(PROBLEM STATEMENT) Below are records. Copy every line with "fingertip" in it.

(SUPPLIED DATA)
= Beginning of Section =
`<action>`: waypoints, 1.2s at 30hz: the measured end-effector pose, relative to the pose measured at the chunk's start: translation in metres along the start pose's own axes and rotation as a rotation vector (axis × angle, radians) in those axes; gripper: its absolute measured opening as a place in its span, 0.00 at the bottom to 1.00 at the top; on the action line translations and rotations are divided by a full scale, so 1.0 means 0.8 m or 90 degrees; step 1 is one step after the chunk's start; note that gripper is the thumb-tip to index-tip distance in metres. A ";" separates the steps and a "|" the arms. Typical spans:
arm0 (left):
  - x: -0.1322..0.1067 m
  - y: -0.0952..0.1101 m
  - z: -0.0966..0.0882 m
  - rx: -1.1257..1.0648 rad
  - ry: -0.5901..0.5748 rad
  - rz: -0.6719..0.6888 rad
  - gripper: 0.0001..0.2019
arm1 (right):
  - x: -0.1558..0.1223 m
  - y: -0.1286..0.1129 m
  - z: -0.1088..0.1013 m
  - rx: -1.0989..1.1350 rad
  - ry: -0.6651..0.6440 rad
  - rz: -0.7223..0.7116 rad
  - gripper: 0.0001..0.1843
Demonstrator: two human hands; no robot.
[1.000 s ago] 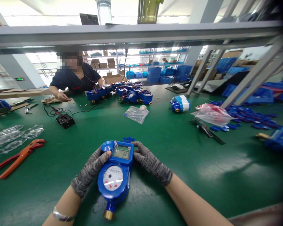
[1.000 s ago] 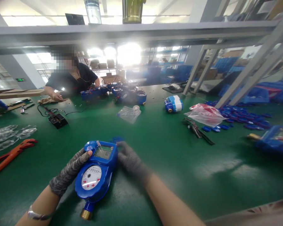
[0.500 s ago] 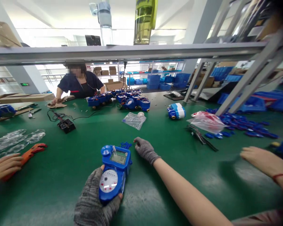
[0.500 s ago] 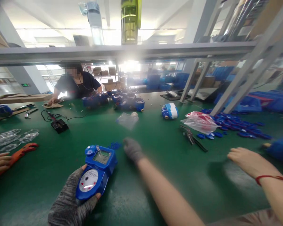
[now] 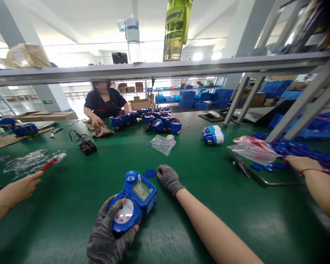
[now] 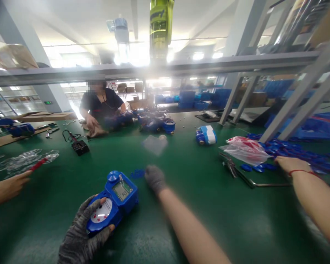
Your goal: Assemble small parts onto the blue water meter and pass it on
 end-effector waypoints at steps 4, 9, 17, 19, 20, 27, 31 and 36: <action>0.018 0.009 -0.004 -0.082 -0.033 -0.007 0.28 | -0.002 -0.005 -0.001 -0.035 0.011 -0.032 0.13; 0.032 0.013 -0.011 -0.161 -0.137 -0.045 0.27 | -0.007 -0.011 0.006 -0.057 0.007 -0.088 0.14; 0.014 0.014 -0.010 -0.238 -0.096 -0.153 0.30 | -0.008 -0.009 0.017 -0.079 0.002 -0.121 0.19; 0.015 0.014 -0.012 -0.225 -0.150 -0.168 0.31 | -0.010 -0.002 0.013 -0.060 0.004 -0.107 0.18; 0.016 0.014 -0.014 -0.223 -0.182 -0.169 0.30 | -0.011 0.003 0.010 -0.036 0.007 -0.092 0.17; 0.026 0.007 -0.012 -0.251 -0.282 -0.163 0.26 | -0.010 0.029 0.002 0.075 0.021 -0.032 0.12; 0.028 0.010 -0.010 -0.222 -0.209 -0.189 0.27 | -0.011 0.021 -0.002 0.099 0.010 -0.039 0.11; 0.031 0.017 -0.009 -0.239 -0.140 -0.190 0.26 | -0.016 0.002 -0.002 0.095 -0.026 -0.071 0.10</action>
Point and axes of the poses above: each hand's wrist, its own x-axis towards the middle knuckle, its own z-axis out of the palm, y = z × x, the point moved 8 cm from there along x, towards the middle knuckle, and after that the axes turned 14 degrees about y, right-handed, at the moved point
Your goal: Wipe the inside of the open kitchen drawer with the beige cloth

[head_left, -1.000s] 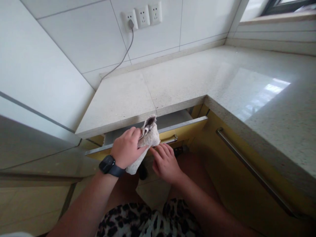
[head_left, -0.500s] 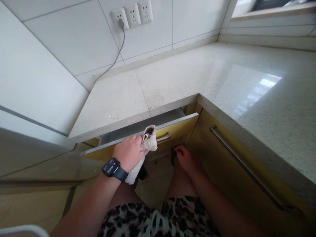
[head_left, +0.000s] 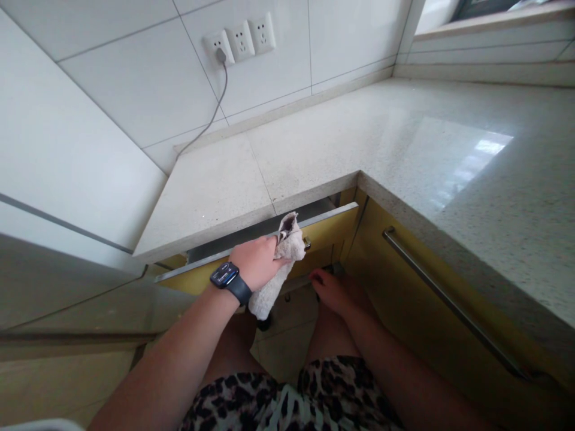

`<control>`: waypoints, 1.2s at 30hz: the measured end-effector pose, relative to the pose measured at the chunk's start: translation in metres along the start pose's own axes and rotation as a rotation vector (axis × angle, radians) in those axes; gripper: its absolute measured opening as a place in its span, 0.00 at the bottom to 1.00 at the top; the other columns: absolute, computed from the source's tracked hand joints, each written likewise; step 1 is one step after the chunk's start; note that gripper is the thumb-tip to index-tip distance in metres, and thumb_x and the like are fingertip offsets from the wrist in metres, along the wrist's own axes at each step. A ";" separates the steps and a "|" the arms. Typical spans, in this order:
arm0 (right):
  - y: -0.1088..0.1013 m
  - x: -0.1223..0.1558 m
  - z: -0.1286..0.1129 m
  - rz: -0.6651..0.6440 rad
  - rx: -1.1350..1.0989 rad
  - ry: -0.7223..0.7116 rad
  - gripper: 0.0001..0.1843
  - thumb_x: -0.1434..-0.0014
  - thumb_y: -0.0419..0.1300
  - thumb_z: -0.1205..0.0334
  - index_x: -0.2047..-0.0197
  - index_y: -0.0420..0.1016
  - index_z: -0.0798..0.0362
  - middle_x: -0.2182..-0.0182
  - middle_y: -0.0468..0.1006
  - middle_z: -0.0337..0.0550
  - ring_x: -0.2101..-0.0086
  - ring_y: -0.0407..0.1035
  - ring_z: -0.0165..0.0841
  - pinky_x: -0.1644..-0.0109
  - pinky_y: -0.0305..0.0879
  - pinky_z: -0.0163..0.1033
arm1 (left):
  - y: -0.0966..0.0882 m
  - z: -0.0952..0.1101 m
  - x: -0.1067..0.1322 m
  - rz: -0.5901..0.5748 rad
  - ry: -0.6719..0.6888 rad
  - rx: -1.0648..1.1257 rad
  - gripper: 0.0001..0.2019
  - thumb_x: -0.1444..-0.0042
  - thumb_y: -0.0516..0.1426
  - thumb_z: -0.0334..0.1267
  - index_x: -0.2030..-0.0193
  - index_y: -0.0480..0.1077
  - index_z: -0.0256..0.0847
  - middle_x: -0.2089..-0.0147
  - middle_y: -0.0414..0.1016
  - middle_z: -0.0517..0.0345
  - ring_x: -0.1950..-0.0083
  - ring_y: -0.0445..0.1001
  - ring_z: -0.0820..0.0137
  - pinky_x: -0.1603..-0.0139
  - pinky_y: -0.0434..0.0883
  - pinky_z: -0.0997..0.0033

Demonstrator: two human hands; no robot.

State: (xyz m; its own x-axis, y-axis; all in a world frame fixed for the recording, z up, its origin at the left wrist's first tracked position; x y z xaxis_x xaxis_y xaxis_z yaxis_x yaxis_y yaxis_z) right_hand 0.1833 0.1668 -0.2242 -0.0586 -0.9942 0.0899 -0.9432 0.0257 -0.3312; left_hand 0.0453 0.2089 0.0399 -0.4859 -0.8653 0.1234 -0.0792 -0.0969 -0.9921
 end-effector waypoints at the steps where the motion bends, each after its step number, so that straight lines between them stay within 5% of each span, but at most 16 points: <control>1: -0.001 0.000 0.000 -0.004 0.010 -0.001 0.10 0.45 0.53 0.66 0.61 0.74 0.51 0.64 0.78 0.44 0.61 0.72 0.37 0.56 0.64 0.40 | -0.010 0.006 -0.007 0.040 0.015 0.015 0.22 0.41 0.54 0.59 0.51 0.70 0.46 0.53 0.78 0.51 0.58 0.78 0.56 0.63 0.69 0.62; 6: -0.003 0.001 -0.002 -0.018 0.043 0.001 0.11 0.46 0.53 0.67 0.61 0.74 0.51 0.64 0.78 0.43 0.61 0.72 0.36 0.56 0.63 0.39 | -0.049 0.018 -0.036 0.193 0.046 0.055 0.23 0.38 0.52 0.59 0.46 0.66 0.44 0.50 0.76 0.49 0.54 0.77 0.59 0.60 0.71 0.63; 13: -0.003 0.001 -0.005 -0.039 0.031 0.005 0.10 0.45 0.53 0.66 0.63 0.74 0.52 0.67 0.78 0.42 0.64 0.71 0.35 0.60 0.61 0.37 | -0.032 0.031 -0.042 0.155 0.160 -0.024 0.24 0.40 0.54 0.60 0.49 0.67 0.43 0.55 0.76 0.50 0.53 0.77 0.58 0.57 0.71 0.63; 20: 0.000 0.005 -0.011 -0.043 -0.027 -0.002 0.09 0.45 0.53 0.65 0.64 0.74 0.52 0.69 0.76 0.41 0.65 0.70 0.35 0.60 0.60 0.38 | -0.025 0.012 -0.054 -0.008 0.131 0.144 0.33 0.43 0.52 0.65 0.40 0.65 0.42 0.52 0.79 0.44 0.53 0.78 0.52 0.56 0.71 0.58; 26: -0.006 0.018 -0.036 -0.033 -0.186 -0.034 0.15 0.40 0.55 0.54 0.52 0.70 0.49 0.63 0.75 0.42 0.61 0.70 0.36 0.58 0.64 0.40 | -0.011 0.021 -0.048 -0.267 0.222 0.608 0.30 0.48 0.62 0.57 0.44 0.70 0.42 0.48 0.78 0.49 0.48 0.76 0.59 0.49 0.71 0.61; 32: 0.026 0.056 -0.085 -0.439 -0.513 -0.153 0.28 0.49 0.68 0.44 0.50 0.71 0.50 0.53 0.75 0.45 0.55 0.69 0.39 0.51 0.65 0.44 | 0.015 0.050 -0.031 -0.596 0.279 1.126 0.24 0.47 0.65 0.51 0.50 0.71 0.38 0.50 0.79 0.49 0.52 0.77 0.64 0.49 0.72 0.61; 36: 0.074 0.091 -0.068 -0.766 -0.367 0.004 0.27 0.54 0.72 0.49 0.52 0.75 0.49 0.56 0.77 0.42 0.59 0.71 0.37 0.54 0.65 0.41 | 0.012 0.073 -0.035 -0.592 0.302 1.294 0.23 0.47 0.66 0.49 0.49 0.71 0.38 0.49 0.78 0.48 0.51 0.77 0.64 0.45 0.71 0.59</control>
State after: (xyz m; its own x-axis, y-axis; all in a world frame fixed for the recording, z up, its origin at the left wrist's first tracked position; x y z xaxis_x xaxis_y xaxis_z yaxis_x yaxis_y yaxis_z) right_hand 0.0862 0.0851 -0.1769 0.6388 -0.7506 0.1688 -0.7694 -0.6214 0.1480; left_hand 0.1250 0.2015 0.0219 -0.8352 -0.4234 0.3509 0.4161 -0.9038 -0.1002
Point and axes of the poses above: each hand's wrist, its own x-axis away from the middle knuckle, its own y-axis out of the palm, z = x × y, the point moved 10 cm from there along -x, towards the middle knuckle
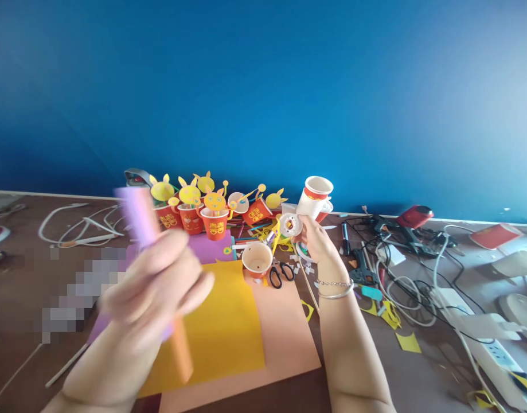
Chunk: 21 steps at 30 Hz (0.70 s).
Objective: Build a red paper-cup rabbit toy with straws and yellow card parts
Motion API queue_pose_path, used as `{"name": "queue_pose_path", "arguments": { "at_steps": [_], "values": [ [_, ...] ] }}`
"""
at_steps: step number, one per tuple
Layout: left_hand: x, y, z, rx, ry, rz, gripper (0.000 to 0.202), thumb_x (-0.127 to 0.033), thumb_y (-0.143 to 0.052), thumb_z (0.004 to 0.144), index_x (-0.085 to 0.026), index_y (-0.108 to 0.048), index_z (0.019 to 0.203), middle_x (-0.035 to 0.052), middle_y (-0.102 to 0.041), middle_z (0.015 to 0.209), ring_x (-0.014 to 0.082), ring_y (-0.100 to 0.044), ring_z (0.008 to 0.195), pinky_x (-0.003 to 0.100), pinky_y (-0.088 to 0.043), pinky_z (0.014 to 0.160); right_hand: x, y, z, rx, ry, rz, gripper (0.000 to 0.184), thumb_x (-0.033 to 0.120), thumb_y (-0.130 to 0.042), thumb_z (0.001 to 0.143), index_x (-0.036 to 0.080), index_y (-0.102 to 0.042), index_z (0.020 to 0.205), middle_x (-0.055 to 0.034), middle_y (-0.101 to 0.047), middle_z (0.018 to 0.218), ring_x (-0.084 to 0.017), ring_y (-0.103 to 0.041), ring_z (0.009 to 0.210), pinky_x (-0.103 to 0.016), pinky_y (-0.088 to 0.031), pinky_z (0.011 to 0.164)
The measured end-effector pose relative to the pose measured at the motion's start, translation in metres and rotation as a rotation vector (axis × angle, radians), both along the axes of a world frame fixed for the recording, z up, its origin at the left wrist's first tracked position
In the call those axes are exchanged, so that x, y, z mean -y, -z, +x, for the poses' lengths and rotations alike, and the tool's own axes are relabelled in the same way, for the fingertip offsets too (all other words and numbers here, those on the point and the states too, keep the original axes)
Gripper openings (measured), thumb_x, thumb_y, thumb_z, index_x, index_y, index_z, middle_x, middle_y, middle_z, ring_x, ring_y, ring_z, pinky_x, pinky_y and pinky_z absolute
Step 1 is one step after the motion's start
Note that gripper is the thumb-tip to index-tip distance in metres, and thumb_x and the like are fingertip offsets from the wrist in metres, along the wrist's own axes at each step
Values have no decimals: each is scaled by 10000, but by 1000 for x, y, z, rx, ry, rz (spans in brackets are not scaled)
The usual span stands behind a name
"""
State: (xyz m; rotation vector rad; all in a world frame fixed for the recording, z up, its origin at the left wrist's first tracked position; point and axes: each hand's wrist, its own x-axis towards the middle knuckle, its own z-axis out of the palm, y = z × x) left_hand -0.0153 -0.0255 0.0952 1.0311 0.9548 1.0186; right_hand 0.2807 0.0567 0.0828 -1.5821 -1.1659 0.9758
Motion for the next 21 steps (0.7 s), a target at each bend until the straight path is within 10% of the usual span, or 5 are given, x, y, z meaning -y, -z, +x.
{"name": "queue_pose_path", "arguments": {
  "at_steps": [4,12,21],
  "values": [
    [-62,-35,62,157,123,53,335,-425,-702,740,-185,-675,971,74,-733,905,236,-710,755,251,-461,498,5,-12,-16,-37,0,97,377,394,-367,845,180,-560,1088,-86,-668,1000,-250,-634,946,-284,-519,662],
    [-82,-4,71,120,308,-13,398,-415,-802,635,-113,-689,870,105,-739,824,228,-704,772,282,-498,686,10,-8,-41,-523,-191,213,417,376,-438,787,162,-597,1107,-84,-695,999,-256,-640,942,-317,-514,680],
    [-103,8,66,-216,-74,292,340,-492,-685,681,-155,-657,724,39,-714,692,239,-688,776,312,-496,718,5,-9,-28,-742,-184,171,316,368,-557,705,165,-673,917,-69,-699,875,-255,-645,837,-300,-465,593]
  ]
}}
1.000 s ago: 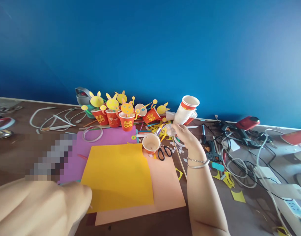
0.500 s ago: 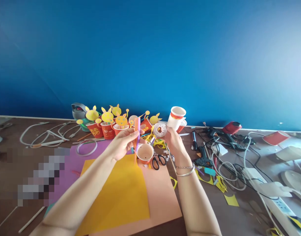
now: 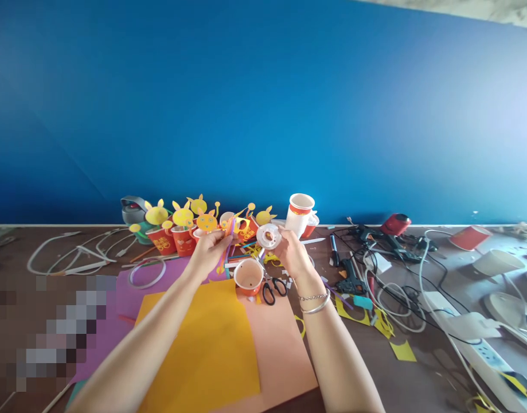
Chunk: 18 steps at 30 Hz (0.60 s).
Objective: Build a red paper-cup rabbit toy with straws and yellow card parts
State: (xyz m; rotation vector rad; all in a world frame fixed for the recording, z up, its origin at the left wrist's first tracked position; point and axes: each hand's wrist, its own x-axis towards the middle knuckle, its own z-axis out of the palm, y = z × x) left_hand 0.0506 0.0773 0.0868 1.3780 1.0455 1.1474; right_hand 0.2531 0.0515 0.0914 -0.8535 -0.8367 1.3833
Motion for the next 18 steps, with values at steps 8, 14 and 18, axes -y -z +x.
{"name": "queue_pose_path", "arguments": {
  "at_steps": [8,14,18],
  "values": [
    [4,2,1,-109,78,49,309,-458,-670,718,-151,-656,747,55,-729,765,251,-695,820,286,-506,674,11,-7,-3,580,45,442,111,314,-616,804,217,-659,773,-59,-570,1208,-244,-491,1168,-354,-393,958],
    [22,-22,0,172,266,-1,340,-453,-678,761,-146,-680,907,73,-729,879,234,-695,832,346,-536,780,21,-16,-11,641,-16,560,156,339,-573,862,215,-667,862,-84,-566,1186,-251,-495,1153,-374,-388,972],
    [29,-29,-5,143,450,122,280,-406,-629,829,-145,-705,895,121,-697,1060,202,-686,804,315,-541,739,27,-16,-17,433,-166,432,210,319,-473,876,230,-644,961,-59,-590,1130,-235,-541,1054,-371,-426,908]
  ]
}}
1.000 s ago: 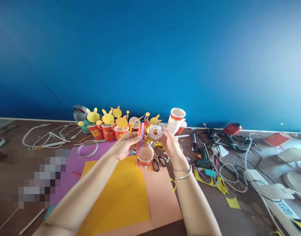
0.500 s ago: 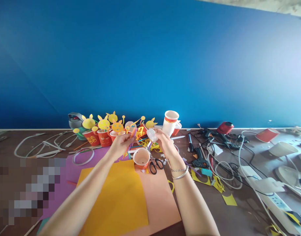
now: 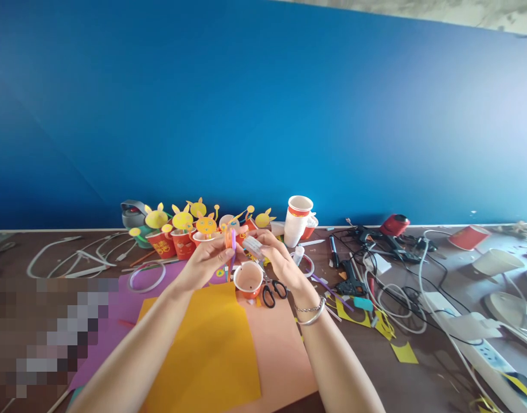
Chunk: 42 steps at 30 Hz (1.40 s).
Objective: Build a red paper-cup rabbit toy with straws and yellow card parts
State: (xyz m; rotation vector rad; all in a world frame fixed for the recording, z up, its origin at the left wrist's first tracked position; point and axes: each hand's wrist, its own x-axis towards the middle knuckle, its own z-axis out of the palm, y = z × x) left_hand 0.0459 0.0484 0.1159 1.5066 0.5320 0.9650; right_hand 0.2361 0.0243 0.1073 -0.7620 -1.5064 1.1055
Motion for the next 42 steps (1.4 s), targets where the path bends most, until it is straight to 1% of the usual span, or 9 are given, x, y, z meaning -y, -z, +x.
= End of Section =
(ANSWER AREA)
`<control>`: waypoints, 1.2s at 30hz: the measured end-effector pose, relative to the pose measured at the chunk's start: translation in metres along the start pose's own axes and rotation as a rotation vector (axis × angle, radians) in those axes; gripper: its absolute measured opening as a place in its span, 0.00 at the bottom to 1.00 at the top; the other columns: absolute, computed from the source's tracked hand joints, each written likewise; step 1 is one step after the chunk's start; note that gripper is the thumb-tip to index-tip distance in metres, and thumb_x and the like are fingertip offsets from the wrist in metres, along the wrist's own axes at each step. A ";" separates the steps and a "|" the arms. Typical spans, in this order:
In the call those axes are exchanged, so that x, y, z mean -y, -z, +x, for the poses' lengths and rotations alike, and the tool's own axes are relabelled in the same way, for the fingertip offsets too (all other words and numbers here, those on the point and the states too, keep the original axes)
Note that gripper is the thumb-tip to index-tip distance in metres, and thumb_x and the like are fingertip offsets from the wrist in metres, along the wrist's own axes at each step

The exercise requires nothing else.